GIVEN DATA
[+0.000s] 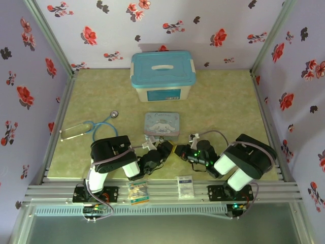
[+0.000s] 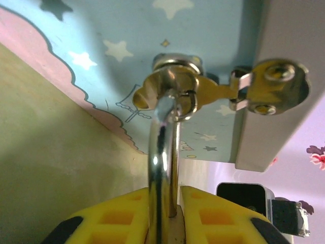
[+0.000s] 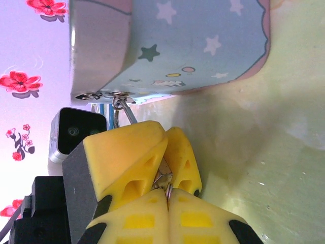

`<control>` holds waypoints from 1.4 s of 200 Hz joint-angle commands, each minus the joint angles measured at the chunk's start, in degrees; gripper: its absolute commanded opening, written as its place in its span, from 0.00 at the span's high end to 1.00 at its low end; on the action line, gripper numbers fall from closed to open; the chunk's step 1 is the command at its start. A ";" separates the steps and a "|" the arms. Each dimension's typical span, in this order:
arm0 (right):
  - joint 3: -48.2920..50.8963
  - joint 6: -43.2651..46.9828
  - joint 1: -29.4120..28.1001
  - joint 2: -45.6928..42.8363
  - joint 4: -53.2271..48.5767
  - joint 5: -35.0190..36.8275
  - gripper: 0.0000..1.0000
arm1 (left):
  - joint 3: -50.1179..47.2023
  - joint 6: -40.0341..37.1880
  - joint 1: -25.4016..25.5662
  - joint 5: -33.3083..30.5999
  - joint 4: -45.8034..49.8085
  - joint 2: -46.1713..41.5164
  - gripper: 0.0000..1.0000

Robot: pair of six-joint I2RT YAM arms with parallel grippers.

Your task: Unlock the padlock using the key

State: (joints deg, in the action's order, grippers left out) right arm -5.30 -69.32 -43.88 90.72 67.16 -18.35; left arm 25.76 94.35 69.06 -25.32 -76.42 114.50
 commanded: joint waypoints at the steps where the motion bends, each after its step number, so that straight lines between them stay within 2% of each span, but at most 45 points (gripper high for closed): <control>1: -0.53 -5.33 0.28 -0.59 0.89 0.69 1.00 | -1.59 -0.91 0.38 1.03 1.50 -0.03 0.78; 23: -0.93 -8.94 0.20 1.49 6.19 -0.91 1.00 | -1.85 -1.87 -0.04 1.15 1.54 -1.03 0.62; 37: -0.84 -9.24 0.28 2.72 7.62 -0.70 1.00 | -2.10 -2.24 -0.30 0.98 1.54 -1.45 0.57; 51: -0.69 -9.18 0.32 3.63 8.43 -0.65 1.00 | -2.87 -2.50 -0.51 0.67 1.54 -1.96 0.54; 87: -0.11 -9.30 0.29 5.21 10.00 -0.76 1.00 | -4.64 -4.14 -1.13 -0.79 1.70 -3.72 0.54; 102: 0.18 -9.37 0.28 5.52 10.34 -0.82 1.00 | -4.90 -4.23 -1.36 -1.12 1.54 -3.76 0.57; 136: 0.08 -9.74 0.29 5.19 10.68 -1.47 1.00 | -5.29 -6.07 -1.93 -0.92 1.63 -4.11 0.80; 174: -0.02 -8.99 -0.12 3.41 7.84 0.02 1.00 | -4.41 -5.68 -1.87 -0.15 1.71 -3.73 0.89; 189: -0.36 -7.16 -0.50 0.76 1.93 1.87 1.00 | -4.18 -5.50 -1.82 0.14 1.70 -3.78 0.89; 209: -2.71 -5.03 -0.50 -2.68 -4.70 -0.44 1.00 | -3.99 -5.44 -1.86 0.37 1.62 -3.89 0.92; 215: -3.46 -4.74 -0.41 -3.58 -5.28 -1.68 0.94 | -4.04 -5.21 -1.81 0.45 1.60 -3.77 0.92; 226: -4.16 -4.19 0.12 -5.81 -6.77 -3.35 0.71 | -4.27 -4.79 -1.80 0.30 1.63 -3.90 0.94; 238: -4.53 -1.58 1.64 -9.92 -13.35 -4.20 0.65 | -4.64 -5.29 -1.85 -0.11 1.70 -4.36 0.95; 249: -6.69 4.38 3.13 -15.47 -29.82 -2.95 0.63 | -5.09 -5.27 -1.84 -0.63 1.72 -4.53 0.97; 264: -13.98 17.54 2.48 -24.90 -62.34 6.85 0.55 | -5.45 -4.64 -1.74 -1.13 1.80 -4.39 1.00; 280: -19.53 28.92 2.06 -30.73 -80.49 15.74 0.51 | -5.37 -3.90 -1.77 -1.08 1.98 -3.92 1.00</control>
State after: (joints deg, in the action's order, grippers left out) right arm -16.45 -60.66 -41.50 67.83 24.49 -15.75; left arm 21.37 90.67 67.64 -24.43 -76.31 110.59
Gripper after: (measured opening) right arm 0.470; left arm 0.164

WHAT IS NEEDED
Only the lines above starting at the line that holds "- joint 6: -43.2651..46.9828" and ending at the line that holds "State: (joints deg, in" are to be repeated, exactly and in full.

WRITTEN RESPONSE
  - joint 6: -43.2651..46.9828
  - joint 1: -29.4120..28.1001
  - joint 2: -45.6928..42.8363
  - joint 4: -53.2271..48.5767
  - joint 5: -35.0190..36.8275
  - gripper: 0.0000..1.0000
arm1 (left):
  - joint 3: -50.1179..47.2023
  - joint 6: -40.0341..37.1880
  - joint 1: -25.4016..25.5662
  - joint 5: -33.3083..30.5999
  - joint 4: -45.8034..49.8085
  - joint 2: -46.1713..41.5164
  - gripper: 0.0000..1.0000

Robot: pair of six-joint I2RT YAM arms with parallel grippers.

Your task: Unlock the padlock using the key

State: (joints deg, in the action's order, grippers left out) right arm -5.30 -69.32 -43.88 90.72 67.16 -18.35; left arm 25.76 94.35 69.06 -25.32 -76.42 114.50

The exercise is complete as it stands.